Top tips from me (I can’t take credit for all of these)

o  If you’re running short on time, prioritise the pre-work and complete anything that says ‘prepare’, ‘plan’ and ‘discuss’. Look at those which say ‘Read’, only if you have time.

o A great app for your pre-work is ‘VoiceDream’, it reads PDF documents with a high level of accuracy.

o If completing the EMBA as part of the Level 7 Senior Leader Mastership. Make notes (even handwritten ones) of anything you attend/complete that you could use to evidence your knowledge, your skills and/or your behaviours. You can always disregard them at a later date but it is better to have more evidence than not enough to choose from.

o  Asking questions – if you don’t understand a particular model, rather than ask the lecturer to explain it further just ask ‘Google’ as my boys would tell me or even better ask a peer if they can explain it to you. Not a big thing really and I understand this is not always possible but often slides were rushed or even skipped as we ran out of time.

o Be open to new experiences and walk into each session with ‘magnet eyes’ and ‘listening ears’ (taken from my son’s school) as the lecturers and your peers give you golden nuggets of information and their experiences that aren’t on the slides.

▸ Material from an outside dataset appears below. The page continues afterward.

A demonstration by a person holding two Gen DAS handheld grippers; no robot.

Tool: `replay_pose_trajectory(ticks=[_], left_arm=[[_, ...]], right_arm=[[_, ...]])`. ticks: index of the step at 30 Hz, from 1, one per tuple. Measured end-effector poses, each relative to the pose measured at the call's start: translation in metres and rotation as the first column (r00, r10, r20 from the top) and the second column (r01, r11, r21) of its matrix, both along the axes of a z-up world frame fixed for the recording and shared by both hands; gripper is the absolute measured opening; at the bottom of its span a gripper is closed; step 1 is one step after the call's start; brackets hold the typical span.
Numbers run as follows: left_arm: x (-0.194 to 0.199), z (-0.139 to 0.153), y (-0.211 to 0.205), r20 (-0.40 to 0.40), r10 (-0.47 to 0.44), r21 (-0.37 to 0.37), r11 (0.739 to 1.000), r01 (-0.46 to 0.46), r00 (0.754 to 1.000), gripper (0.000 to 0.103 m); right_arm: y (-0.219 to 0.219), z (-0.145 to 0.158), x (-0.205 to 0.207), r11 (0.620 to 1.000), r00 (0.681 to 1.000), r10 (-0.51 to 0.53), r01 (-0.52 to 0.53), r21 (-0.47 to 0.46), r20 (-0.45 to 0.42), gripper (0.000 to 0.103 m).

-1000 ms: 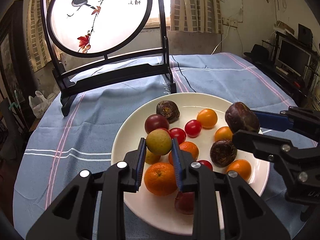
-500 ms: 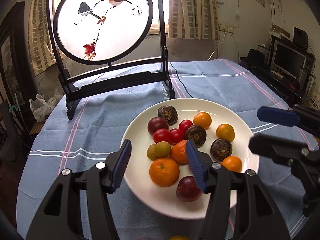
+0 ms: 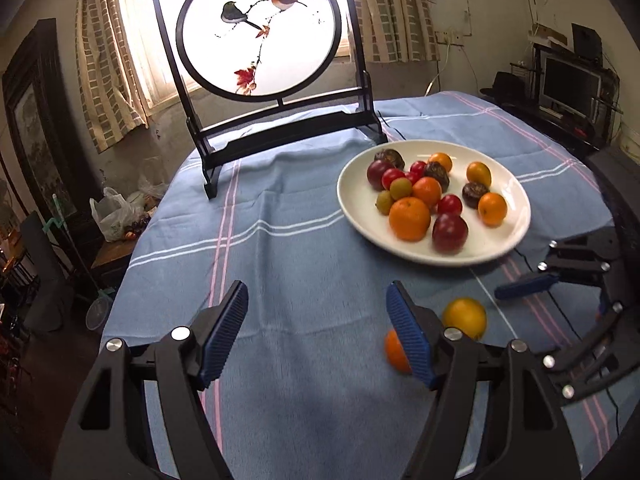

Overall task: Organize fruits
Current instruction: 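Grasp a mandarin with the left tool while the right tool grasps a yellow orange, then carry the mandarin and yellow orange onto the plate and open both tools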

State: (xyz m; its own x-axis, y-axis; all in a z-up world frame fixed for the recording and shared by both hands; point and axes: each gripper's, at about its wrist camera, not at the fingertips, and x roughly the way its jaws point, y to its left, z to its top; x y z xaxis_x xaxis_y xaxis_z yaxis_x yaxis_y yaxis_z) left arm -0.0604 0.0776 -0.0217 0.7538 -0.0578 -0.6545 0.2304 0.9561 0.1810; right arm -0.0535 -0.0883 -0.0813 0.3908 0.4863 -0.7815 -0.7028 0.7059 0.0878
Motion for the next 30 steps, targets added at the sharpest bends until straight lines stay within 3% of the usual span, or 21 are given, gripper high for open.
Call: replay_pose_trajectory(ticks=[3,5,6,12,16,17,19,21,23,26,30], left_arm=[[-0.009,-0.012,0.004,-0.037,-0.039,-0.011,0.999,0.039,0.999,0.071],[-0.013,-0.019,-0.001,-0.056,-0.077,-0.015,0.997,0.076,0.995,0.071],[-0.014,-0.023,-0.005,-0.065,-0.096,-0.011,0.995,0.096,0.993,0.071],[-0.012,-0.046,-0.037,-0.121,-0.180,-0.002,0.983,0.181,0.976,0.071],[0.001,-0.059,-0.051,-0.154,-0.173,0.003,0.984,0.176,0.973,0.071],[0.005,-0.062,-0.052,-0.162,-0.161,0.006,0.986,0.164,0.974,0.070],[0.014,-0.067,-0.052,-0.188,-0.135,-0.001,0.991,0.137,0.973,0.051],[0.018,-0.067,-0.049,-0.217,-0.137,-0.055,0.990,0.128,0.967,0.043],[0.014,-0.065,-0.052,-0.204,-0.132,-0.023,0.991,0.130,0.970,0.043],[0.008,-0.047,-0.053,-0.166,-0.151,-0.050,0.988,0.145,0.974,0.043],[0.010,-0.007,-0.061,-0.027,-0.108,-0.021,0.994,0.107,0.994,0.043]], right_arm=[[0.008,-0.006,0.009,1.000,1.000,-0.008,0.009,0.007,-0.024,0.059],[0.010,-0.006,0.011,1.000,1.000,-0.015,0.015,-0.004,-0.012,0.040],[0.009,-0.005,0.011,1.000,1.000,-0.015,0.015,-0.003,-0.013,0.038],[-0.020,0.013,-0.003,0.998,0.998,-0.052,0.051,0.021,0.024,0.038],[-0.044,0.020,-0.007,0.995,0.995,-0.092,0.091,0.042,0.031,0.038],[-0.049,0.021,-0.008,0.994,0.994,-0.102,0.100,0.047,0.032,0.038],[-0.056,0.021,-0.008,0.992,0.993,-0.112,0.110,0.062,0.023,0.038],[-0.062,0.021,-0.008,0.991,0.992,-0.121,0.119,0.066,0.024,0.038],[-0.067,0.021,-0.008,0.989,0.992,-0.127,0.125,0.076,0.022,0.038],[-0.074,0.026,-0.010,0.988,0.991,-0.132,0.128,0.086,0.037,0.038],[-0.086,0.047,-0.007,0.981,0.984,-0.158,0.146,0.130,0.086,0.038]])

So in answer to the question I posed in my last article, is it goodbye to my life for the next 2 years? Absolutely not! My life has been changed but in such a positive way and when my 5 year proudly informed me that he’d told all his 17 girlfriends (yes that’s right – he will soon learn that 1 is more than enough) that I’d gone back to school to make myself more cleverer, in that moment I knew I’d made the right choice in starting the EMBA. Although in my son’s mind, what he is learning is far more difficult than any of my subjects and maybe he’s right as it can be hard learning new things no matter what age you are.

Roll on Module 2 and cheers to all those other crazies embarking on this journey with me! Now to choose a new backpack, do I go for one in black or burgundy? And no the Exec MBA is not just an excuse for me to buy myself new things as one of colleagues assumes.